What you need to do:
Work out how many lines in the material below hold "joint", then give only that number.

Material provided:

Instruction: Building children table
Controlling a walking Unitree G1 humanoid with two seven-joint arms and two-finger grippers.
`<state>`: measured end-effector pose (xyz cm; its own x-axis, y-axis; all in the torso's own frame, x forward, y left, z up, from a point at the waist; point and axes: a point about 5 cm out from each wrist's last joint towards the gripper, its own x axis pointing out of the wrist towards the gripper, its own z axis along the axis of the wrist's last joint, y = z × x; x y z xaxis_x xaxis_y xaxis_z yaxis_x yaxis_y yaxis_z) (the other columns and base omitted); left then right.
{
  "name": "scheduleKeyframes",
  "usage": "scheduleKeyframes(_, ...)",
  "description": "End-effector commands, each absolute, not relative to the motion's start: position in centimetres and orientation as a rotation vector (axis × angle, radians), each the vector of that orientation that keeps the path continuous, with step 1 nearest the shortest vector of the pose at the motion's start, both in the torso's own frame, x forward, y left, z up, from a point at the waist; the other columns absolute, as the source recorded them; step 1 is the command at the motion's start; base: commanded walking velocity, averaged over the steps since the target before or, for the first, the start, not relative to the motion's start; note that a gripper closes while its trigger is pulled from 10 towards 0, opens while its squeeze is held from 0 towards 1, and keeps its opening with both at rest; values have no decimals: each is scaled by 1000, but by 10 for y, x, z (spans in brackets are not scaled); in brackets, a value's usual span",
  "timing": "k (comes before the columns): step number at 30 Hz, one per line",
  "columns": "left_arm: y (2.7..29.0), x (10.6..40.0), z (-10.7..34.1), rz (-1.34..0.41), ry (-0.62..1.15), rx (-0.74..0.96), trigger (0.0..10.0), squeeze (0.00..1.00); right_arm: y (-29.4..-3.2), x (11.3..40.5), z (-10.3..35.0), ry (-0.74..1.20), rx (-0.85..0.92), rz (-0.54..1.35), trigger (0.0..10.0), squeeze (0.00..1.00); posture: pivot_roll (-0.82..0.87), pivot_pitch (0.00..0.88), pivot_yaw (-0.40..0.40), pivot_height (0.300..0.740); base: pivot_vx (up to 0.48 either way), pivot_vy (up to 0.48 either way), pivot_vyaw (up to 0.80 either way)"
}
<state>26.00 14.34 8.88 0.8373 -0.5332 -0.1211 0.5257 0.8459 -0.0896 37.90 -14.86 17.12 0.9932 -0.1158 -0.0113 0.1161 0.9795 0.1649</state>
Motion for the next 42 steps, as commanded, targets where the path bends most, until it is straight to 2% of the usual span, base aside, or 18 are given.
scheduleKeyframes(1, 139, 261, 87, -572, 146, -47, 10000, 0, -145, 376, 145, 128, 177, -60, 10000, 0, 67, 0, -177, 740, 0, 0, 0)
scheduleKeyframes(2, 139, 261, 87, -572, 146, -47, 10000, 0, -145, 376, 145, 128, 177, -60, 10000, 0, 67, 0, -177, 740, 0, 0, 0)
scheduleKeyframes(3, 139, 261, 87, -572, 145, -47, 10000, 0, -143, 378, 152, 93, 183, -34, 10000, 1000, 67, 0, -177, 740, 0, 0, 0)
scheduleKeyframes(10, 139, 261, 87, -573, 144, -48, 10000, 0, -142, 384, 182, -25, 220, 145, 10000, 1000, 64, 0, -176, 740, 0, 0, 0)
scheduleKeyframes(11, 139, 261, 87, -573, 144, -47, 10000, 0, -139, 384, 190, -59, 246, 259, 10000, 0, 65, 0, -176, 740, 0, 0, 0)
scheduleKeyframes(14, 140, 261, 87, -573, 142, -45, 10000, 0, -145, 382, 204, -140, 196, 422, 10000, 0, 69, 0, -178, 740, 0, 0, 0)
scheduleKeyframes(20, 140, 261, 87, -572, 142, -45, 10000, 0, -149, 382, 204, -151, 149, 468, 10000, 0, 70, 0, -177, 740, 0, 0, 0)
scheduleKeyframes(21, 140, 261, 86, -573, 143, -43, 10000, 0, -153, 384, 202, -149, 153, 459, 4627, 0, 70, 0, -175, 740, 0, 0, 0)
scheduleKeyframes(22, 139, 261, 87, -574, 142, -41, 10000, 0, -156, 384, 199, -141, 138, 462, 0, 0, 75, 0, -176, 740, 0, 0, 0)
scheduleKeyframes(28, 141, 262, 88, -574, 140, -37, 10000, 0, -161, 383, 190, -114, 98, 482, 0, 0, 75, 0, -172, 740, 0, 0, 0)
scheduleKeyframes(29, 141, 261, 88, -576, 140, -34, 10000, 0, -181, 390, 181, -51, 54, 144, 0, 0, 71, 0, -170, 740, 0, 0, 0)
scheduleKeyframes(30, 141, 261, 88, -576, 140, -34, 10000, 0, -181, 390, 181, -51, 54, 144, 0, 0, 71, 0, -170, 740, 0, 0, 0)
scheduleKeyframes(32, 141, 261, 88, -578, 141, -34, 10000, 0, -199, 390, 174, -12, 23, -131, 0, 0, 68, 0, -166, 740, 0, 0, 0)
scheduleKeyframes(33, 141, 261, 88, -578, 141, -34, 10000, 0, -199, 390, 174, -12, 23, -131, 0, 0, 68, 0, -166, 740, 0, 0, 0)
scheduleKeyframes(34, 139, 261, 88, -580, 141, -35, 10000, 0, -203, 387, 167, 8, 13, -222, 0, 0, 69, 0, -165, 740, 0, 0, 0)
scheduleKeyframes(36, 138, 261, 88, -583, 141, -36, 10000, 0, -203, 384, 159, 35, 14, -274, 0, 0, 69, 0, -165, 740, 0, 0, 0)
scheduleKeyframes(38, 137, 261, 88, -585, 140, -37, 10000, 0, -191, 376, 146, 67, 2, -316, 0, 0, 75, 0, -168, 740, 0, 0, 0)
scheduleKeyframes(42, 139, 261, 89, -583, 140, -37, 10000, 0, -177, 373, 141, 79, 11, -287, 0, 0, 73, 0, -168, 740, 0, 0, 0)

Response area:
2